## [Directions]
Only the lines from the "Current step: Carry" line through the last line of the material below belong in the answer, reproduced exactly and with no pictures.

## [Exercise data]

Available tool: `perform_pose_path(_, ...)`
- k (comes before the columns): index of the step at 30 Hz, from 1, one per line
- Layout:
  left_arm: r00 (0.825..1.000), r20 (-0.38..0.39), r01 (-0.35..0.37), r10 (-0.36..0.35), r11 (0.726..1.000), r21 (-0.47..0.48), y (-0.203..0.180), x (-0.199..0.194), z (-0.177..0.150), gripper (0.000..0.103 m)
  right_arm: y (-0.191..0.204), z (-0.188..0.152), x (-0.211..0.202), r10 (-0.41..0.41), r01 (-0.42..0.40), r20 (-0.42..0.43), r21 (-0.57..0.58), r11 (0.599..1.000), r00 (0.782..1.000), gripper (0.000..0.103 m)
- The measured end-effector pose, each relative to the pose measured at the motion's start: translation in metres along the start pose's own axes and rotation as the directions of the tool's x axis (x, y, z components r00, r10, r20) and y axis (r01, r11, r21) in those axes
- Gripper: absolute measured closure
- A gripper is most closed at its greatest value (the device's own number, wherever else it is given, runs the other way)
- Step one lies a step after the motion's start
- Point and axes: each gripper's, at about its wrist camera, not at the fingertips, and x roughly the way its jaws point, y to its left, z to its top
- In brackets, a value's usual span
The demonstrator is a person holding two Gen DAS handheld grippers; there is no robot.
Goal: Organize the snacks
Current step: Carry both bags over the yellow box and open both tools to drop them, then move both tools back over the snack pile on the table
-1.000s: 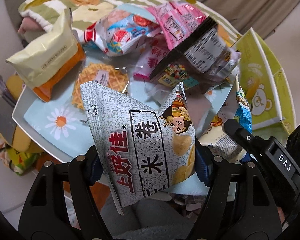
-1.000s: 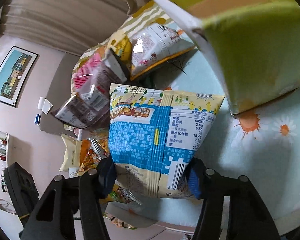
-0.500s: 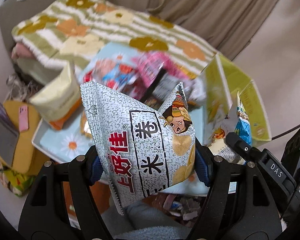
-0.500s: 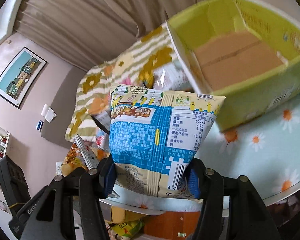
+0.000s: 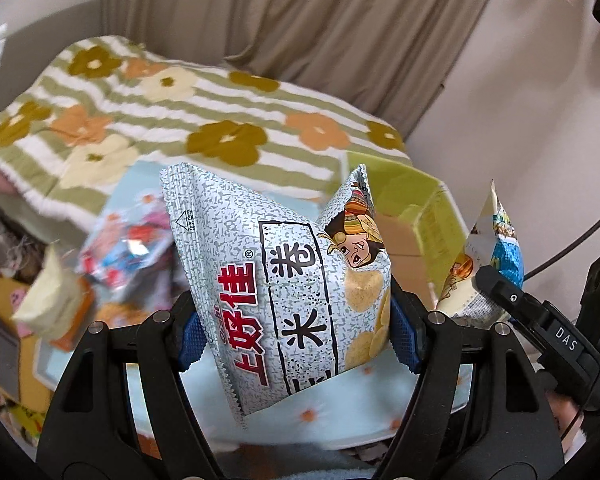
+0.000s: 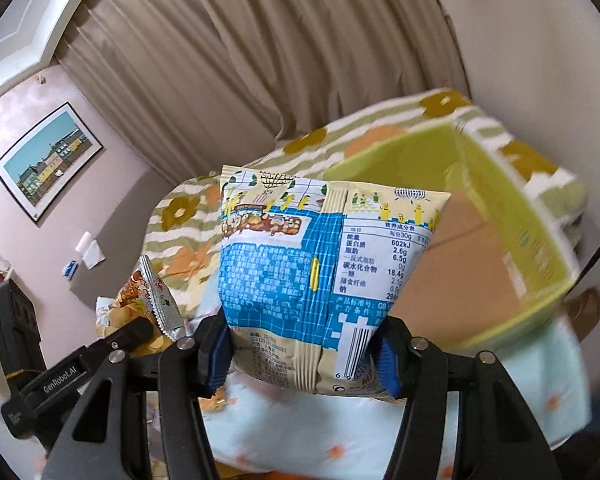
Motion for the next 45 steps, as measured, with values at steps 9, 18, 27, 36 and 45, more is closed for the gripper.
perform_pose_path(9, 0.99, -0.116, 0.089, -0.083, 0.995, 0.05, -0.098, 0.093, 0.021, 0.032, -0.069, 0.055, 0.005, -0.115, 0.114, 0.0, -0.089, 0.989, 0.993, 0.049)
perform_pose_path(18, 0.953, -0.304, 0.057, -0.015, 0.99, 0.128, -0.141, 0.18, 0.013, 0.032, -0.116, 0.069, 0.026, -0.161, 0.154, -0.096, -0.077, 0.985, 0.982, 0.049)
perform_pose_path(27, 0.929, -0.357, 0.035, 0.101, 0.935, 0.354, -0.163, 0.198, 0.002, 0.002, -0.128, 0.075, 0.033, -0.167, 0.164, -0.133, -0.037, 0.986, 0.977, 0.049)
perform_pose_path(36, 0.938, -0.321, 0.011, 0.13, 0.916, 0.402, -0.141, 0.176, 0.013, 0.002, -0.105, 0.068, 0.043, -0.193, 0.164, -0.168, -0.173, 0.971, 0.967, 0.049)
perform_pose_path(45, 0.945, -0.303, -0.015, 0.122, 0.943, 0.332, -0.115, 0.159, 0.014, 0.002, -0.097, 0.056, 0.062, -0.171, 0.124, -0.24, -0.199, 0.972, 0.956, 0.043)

## [Result of the task]
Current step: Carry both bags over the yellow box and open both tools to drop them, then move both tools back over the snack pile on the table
-1.000s: 
-1.000s: 
-0.500s: 
-0.500s: 
+0.000s: 
+0.000s: 
Motion for the next 45 steps, as measured, with values at steps 9, 18, 27, 36 and 45, more is closed for the gripper.
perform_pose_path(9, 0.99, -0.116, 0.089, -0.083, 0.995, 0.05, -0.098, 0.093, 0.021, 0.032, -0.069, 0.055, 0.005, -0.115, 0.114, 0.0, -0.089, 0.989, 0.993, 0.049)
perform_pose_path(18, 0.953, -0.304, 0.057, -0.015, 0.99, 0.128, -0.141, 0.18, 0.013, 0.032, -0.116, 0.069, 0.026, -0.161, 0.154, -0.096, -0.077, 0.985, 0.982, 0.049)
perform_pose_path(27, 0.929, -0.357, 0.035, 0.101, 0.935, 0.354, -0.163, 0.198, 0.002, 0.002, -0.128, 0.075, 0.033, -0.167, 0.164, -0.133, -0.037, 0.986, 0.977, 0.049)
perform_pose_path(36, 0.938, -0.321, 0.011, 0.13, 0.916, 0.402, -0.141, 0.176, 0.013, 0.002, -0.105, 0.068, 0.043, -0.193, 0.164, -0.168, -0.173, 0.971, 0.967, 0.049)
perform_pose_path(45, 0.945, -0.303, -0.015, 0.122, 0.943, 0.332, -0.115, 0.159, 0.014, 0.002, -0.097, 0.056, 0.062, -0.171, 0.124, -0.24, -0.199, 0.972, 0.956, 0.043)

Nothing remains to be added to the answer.